Future state probability distribution (P (st+1|st)

(4) Without ML (e.g., clinician alone action/policy):

$$p_c(s_{t + 1}|s_t) = \mathop {\sum}\limits_{a_t \in A} {p^ \ast (s_{t + 1}|s_{t,}a_t)\pi _c(a_t|s_t)}$$

(5) With ML (e.g., the trained model recommended action/policy):

$$p_m(s_{t + 1}|s_t) = \mathop {\sum}\limits_{a_t \in A} {p^ \ast (s_{t + 1}|s_{t,}a_t)\pi _m(a_t|s_t)}$$

Whereby, St+1 is the desired future state (e.g., infection resolution), St is the current state (e.g., fever) at time t, $$a_t \in A$$ is the action taken at time t within a domain A corresponding to a set of reasonable possible actions (i.e., different antibiotic regimens), $$\pi _c(a_t|s_t)$$ is the policy chosen by the clinician at time t (e.g., treat with antibiotic regimen A) and $$\pi _m(a_t|s_t)$$ is the policy recommended by ML at time t (e.g., treat with antibiotic regimen B).

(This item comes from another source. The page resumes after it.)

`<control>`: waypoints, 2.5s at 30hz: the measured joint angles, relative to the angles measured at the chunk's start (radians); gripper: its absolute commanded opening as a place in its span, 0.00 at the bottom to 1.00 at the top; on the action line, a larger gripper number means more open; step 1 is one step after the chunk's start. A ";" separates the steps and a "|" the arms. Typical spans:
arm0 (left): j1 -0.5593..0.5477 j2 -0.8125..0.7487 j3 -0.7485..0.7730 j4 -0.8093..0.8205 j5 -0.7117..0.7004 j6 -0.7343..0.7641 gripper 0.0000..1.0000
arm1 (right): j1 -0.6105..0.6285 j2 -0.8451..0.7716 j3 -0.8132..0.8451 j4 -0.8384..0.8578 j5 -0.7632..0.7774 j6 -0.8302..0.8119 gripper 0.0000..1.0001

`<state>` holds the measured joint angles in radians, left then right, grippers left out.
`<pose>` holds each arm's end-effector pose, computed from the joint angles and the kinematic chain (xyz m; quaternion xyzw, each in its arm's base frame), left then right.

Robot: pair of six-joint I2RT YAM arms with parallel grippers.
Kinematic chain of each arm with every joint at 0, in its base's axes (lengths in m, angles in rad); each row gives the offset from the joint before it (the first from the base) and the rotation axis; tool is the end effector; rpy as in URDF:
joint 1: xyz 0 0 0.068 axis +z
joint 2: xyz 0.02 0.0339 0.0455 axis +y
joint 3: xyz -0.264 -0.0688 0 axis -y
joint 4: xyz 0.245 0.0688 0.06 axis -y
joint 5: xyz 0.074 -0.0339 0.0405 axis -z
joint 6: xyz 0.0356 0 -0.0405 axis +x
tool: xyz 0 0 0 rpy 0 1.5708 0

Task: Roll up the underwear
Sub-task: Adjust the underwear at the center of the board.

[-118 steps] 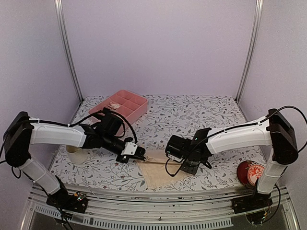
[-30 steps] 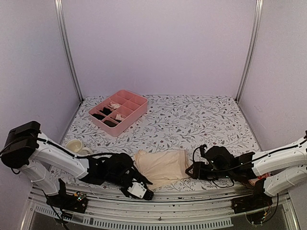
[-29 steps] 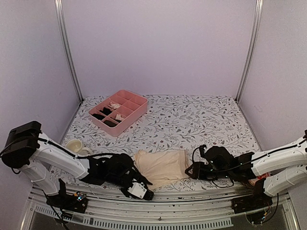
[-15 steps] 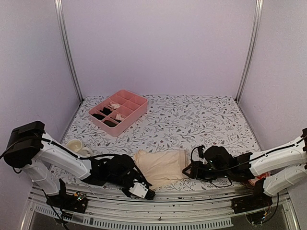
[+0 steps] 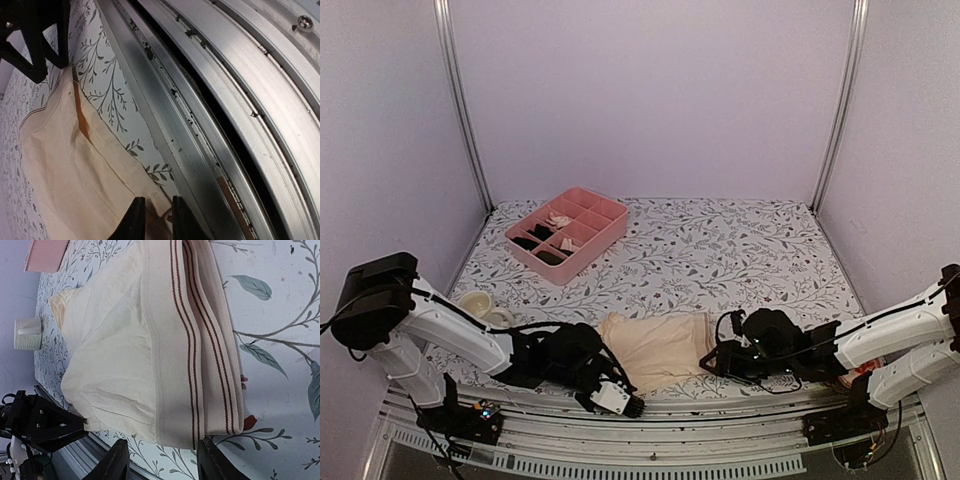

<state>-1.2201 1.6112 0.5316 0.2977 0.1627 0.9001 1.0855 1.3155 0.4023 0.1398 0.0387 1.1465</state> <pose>0.0896 -0.2617 0.1127 0.8180 0.4225 -0.1351 0.3662 0.1080 0.2019 0.1352 0.0356 0.9207 0.3409 0.1865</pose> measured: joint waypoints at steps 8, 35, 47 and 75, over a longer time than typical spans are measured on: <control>-0.001 0.009 0.003 0.002 -0.010 -0.004 0.06 | 0.000 0.017 -0.008 0.011 -0.015 0.010 0.47; -0.002 0.013 0.004 0.001 -0.012 -0.010 0.00 | 0.021 0.032 -0.051 0.092 -0.014 0.067 0.46; -0.002 0.013 0.005 -0.004 0.005 -0.010 0.00 | 0.020 0.055 -0.093 0.185 0.017 0.123 0.22; -0.002 -0.001 0.007 -0.042 0.030 0.014 0.00 | 0.008 -0.099 -0.080 -0.015 0.151 0.087 0.03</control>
<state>-1.2217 1.6100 0.5385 0.2562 0.1928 0.9138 1.0939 1.2167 0.3225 0.1249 0.1902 1.2339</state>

Entropy (H) of the future state probability distribution

Each future state probability distribution comes from a distribution of possible future states with associated entropy, which we illustrate as:

(6) Without ML:

$$H^a_0 = – \mathop {\sum}\limits_{s_{t + 1} \in S} {p_0(s_{t + 1}|s_t)log\;p_0(s_{t + 1}|s_t)}$$

(7) With ML:

$$H^a_m = – \mathop {\sum}\limits_{s_{t + 1} \in S} {p_0(s_{t + 1}|s_t)log\;p_m(s_{t + 1}|s_t)}$$

Therefore, the actionability of the candidate ML model at the action (i.e., future state) phase (Δa) can be quantified as $$\Delta ^{{{a}}} = {{{H}}}^{{{a}}}_0 – {{{H}}}^{{a}}_{{{m}}}$$, where $${{{H}}}_0^{{{a}}}$$ is the entropy corresponding to the reference distribution (typically the clinician alone model).

The model essentially learns the conditional distribution of the future states given actions taken in the current state, and actionability is the measurable reduction in entropy when one uses the ML model versus the reference (typically clinician alone) model.